## Task requirements
Pictures stay out of the answer, but every line of the material must be restated exactly.

## Given information

▼▼▼

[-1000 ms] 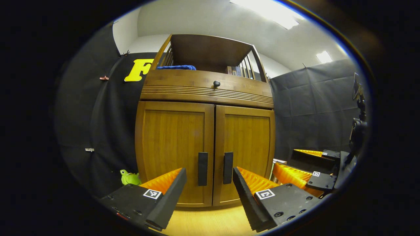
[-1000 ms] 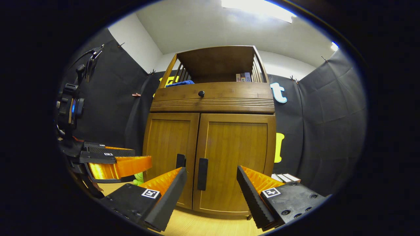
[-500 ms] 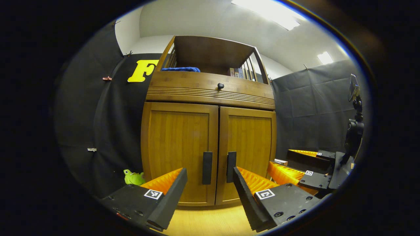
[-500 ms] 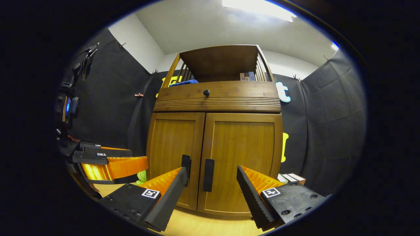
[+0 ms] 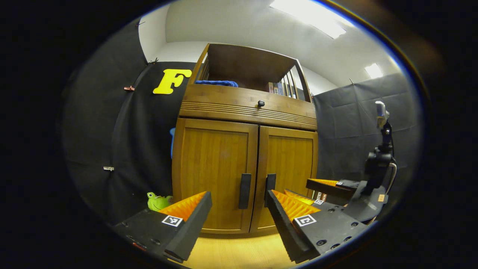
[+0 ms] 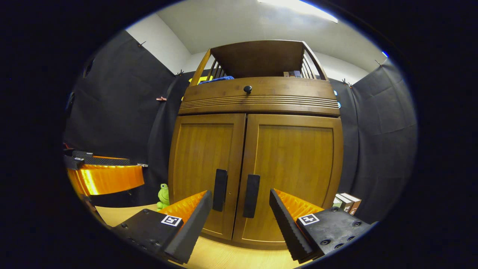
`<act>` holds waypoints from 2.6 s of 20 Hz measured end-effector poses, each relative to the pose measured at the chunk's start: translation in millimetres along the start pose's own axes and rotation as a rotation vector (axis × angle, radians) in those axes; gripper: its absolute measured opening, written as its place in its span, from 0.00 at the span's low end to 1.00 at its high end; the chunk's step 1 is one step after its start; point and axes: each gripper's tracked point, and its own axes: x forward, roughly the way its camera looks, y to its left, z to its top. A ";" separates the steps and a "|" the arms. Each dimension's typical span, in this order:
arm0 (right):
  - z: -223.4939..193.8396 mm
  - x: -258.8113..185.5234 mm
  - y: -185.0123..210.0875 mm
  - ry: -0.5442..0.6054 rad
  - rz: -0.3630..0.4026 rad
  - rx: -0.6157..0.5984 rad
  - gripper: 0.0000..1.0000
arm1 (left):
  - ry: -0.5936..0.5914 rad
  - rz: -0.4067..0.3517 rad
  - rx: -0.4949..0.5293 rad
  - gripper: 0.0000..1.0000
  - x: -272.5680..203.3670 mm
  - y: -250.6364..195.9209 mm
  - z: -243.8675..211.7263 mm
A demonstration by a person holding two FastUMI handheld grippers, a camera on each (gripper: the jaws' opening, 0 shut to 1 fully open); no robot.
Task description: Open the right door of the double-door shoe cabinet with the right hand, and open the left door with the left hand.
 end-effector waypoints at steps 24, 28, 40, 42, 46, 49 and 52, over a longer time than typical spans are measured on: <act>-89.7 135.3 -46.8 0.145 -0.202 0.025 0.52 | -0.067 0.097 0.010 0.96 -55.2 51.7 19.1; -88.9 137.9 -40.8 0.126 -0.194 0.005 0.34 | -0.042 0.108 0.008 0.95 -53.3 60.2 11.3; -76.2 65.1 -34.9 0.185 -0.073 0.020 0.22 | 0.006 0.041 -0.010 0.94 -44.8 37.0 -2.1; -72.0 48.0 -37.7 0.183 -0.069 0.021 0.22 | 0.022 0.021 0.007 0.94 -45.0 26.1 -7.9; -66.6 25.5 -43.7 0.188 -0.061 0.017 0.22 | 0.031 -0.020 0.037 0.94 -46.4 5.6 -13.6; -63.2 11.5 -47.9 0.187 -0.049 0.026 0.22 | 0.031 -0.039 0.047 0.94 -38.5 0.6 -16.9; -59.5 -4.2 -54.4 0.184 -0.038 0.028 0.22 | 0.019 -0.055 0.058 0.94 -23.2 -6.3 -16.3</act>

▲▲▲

## Result of the exercise
[-1000 ms] 
[-1000 ms] 
[-500 ms] 
[-500 ms] 
[+0 ms] 
[+0 ms] 
`<act>` holds waypoints from 2.6 s of 20 Hz measured end-effector poses, each relative to the pose measured at the chunk's start: translation in millimetres along the start pose's own axes and rotation as a rotation vector (axis × angle, radians) in those axes; gripper: its absolute measured opening, written as its place in its span, from 0.00 at the span's low end to 1.00 at its high end; the chunk's step 1 is one step after its start; point and axes: each gripper's tracked point, and its own axes: x forward, roughly the way its camera looks, y to its left, z to its top. A ";" separates the steps and a "|" the arms. Each dimension's typical span, in this order:
arm0 (right):
  - z: -223.4939..193.8396 mm
  - x: -258.8113..185.5234 mm
  - y: -185.0123..210.0875 mm
  - ry: -0.5442..0.6054 rad
  - rz: -0.3630..0.4026 rad
  - rx: -0.6157..0.5984 rad
  - gripper: 0.0000..1.0000
arm1 (left):
  - ry: -0.5936..0.5914 rad
  - rz: -0.4067..0.3517 rad
  - rx: -0.4949..0.5293 rad
  - gripper: 0.0000..1.0000
  - x: -272.5680..203.3670 mm
  - y: -250.6364..195.9209 mm
  - z: -243.8675..211.7263 mm
A demonstration by a person holding two FastUMI handheld grippers, a camera on each (gripper: the jaws' opening, 0 shut to 1 fully open); no robot.
Task description: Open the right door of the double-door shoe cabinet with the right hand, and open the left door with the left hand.
 end-effector waypoints at steps 24, 28, 40, 42, 46, 49 and 52, over a longer time than typical spans are measured on: <act>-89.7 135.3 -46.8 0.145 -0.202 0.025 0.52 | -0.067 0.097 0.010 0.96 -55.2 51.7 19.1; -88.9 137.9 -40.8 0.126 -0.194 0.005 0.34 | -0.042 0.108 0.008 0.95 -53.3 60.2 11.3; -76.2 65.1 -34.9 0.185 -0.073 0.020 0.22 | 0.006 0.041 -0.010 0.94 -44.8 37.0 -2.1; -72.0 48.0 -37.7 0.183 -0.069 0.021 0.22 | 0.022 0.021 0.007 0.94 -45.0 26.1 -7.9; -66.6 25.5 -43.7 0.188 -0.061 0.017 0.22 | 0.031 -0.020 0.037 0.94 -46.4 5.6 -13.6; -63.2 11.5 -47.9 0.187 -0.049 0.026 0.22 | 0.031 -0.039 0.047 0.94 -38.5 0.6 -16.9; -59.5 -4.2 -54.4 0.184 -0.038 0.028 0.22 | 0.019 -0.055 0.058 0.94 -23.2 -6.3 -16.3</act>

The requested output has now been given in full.